Negli ultimi tempi sono emerse diverse iniziative volte a riportare la salute al centro della politica, ma per superare le attuali difficoltà si rende ancor più necessaria una rete e una convergenza tra soggettività diverse: l’azione del personale sanitario, le iniziative dei cittadini e delle associazioni, il ruolo del sindacato. Mettere in sinergia differenti e plurali esperienze, realizzare momenti di riflessione e ricerca comune, qualificare la discussione scientifica e politica, produrre narrazioni e proposte alternative a quelle dominanti consentirebbe di rafforzare la partecipazione collettiva su tale questione di vitale importanza. 

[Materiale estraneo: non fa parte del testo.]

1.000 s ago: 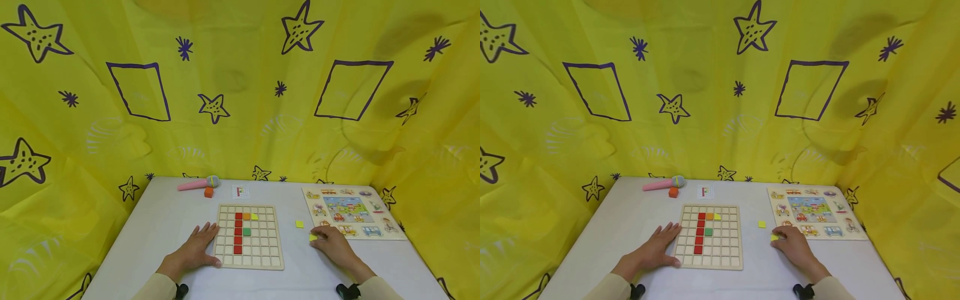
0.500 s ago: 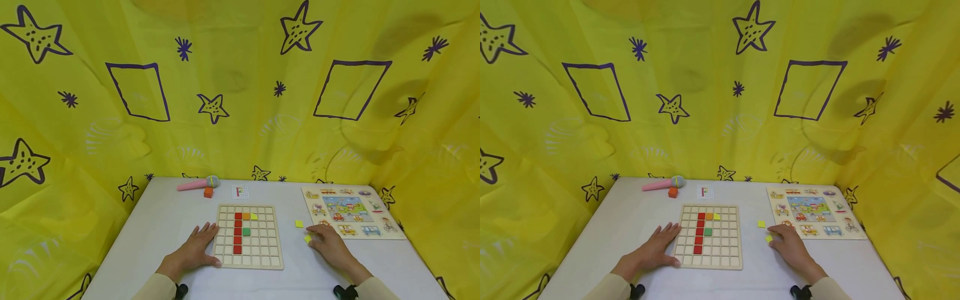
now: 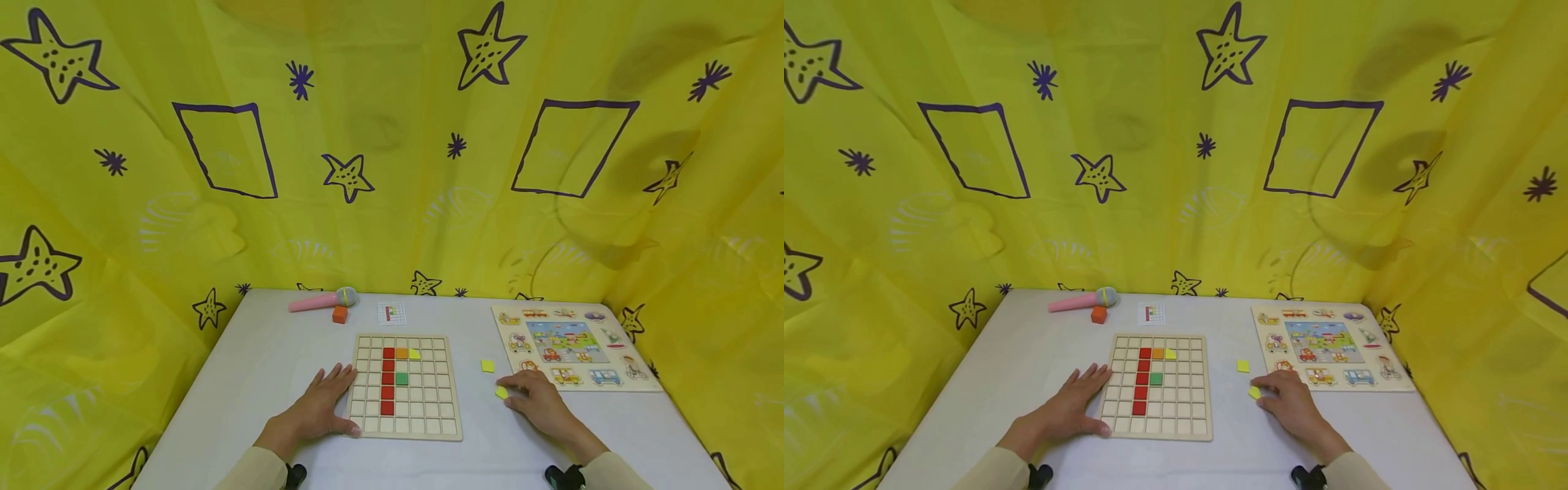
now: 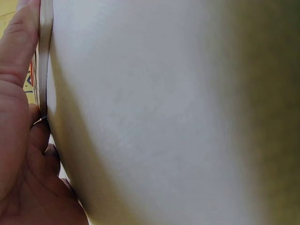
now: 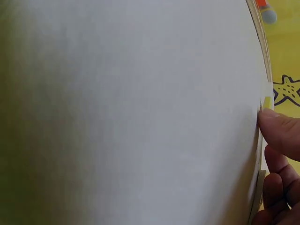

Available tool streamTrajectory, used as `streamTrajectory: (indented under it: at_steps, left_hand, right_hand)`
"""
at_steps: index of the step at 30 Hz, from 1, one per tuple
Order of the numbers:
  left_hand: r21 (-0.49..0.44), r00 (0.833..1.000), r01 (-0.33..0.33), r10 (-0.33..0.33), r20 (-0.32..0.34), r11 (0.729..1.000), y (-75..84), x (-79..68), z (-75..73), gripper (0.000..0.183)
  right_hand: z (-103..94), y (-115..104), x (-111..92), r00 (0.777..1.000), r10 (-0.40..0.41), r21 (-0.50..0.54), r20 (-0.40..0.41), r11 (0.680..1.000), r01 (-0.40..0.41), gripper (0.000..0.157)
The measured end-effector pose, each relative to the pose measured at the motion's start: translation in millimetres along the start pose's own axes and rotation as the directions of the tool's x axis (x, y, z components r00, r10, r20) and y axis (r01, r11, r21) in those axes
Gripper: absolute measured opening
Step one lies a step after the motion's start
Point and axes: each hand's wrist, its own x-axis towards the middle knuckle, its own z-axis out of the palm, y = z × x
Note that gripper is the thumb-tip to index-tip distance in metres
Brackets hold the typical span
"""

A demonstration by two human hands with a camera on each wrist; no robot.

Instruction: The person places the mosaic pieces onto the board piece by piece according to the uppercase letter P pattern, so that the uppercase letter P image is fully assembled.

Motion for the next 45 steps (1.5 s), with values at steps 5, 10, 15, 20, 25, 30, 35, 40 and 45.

A partire da una visione alternativa della salute e dai problemi concreti che investono il sistema sanitario, costruire mobilitazioni e conflitti può contribuire a rilanciare e riqualificare quello che è – e dovrebbe rimanere – uno dei maggiori capisaldi di universalismo e uguaglianza del paese: il servizio sanitario pubblico, nel quadro di politiche di welfare all’altezza delle antiche e nuove esigenze di giustizia sociale. Viceversa, la rinuncia al ruolo centrale del servizio sanitario pubblico avrebbe conseguenze irreversibili sul piano delle condizioni sanitarie dei cittadini e dell’aggravamento delle diseguaglianze di salute.